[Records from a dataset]

+---+

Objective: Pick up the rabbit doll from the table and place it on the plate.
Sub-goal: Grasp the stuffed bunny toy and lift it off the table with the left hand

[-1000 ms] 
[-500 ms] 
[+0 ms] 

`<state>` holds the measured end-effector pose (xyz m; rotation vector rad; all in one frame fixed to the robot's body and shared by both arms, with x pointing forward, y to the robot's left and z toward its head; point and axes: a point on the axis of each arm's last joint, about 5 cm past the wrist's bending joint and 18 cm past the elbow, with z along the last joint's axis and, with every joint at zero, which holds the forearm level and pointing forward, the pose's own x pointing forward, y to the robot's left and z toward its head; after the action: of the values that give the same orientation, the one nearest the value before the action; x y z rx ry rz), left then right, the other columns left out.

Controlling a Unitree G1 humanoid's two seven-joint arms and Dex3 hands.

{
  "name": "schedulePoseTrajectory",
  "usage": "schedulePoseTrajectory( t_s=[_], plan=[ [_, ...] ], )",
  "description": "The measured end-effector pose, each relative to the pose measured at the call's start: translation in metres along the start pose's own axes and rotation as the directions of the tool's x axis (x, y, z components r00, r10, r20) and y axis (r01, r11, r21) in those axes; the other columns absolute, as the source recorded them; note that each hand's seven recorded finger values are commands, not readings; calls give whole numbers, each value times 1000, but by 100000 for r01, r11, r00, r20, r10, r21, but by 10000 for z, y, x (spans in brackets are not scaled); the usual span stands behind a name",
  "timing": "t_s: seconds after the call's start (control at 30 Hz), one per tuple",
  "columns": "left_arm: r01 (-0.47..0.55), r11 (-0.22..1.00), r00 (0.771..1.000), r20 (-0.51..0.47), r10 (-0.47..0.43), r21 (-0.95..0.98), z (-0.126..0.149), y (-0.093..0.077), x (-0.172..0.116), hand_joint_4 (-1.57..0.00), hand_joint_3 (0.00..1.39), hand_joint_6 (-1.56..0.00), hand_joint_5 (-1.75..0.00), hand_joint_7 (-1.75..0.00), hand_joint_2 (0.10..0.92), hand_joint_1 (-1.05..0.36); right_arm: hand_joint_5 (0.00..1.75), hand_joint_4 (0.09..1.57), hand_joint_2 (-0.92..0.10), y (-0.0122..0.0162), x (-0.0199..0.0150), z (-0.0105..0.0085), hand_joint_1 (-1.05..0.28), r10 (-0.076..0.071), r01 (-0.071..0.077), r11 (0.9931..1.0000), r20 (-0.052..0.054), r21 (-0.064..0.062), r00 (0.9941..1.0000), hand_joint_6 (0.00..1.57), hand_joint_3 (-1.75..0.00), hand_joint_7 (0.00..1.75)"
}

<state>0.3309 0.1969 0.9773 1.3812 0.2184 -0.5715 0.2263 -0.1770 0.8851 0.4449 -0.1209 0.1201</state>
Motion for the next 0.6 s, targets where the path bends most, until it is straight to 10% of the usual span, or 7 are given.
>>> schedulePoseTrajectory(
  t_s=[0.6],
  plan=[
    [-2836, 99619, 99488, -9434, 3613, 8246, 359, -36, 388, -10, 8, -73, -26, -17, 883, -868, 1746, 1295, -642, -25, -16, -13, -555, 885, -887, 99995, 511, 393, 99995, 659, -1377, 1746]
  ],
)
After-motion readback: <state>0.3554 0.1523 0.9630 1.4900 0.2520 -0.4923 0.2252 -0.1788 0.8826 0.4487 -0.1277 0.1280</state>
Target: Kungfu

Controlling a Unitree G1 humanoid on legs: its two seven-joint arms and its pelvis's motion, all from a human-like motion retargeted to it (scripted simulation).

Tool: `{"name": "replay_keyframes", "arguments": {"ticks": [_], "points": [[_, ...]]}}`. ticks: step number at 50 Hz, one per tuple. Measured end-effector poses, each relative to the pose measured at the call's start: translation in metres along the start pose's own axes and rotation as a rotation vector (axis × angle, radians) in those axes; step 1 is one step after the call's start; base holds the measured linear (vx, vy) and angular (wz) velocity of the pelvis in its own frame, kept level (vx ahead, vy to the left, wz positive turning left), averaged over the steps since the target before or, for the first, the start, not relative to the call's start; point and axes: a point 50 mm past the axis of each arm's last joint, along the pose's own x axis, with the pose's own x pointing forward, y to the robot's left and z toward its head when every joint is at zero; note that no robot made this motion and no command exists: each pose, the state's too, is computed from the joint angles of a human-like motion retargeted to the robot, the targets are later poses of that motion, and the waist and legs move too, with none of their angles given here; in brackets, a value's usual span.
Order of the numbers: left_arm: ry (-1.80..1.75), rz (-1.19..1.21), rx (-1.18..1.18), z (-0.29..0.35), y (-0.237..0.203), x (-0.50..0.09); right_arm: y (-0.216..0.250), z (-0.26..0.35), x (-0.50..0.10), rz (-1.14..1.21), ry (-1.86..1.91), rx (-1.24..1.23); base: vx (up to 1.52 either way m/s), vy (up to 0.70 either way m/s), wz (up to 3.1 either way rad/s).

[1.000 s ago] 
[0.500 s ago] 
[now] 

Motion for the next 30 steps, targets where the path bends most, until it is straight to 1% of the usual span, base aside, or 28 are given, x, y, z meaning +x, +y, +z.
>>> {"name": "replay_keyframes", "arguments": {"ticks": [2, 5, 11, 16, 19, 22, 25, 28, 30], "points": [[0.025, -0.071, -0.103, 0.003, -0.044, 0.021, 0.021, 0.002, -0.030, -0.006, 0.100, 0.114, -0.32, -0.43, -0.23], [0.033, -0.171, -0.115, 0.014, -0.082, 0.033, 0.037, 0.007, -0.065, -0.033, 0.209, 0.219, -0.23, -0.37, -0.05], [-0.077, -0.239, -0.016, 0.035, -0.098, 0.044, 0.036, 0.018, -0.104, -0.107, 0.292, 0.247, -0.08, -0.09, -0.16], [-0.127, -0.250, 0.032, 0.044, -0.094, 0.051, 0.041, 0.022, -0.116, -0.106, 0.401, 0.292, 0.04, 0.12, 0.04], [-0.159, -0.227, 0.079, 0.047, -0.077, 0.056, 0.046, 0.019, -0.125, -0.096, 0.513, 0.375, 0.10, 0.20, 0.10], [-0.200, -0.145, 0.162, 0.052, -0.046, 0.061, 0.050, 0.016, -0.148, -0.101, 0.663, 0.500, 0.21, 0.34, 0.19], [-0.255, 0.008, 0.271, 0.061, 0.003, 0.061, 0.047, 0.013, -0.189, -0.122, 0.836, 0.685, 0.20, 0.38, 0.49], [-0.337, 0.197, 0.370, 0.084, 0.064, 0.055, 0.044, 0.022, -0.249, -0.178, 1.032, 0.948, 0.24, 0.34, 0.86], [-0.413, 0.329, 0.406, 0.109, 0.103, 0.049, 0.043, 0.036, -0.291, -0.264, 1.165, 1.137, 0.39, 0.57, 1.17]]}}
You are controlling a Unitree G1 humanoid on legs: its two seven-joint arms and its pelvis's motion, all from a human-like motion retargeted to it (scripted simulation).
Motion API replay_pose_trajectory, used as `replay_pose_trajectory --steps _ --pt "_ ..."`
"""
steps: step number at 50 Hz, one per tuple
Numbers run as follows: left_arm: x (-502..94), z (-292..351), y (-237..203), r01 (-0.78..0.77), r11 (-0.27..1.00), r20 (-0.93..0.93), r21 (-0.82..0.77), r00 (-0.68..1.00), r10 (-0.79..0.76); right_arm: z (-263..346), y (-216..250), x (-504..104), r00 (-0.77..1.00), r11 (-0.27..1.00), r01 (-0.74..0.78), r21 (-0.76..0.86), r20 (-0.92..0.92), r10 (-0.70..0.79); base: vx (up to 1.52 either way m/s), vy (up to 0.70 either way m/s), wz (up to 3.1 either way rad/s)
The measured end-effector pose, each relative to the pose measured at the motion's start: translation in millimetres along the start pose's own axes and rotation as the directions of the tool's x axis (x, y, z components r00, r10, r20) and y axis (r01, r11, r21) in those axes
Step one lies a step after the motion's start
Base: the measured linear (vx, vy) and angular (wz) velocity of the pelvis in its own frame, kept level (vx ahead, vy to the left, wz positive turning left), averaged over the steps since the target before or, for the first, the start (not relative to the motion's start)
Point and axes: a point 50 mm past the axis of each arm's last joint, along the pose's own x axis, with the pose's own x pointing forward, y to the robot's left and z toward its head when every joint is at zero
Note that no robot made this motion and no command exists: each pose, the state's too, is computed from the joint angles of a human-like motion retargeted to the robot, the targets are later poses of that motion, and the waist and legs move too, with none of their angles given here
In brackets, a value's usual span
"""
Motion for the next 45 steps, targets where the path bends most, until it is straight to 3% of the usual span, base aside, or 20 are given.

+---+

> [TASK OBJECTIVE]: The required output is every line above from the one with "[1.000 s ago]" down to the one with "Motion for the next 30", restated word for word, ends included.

> [EXERCISE RESULT]:
[1.000 s ago] 
[0.500 s ago] 
[now] 

Motion for the next 30 steps, targets where the path bends most, until it is straight to 1% of the usual span, base aside, or 28 are given, x, y, z meaning +x, +y, +z.

The answer to this exercise is complete.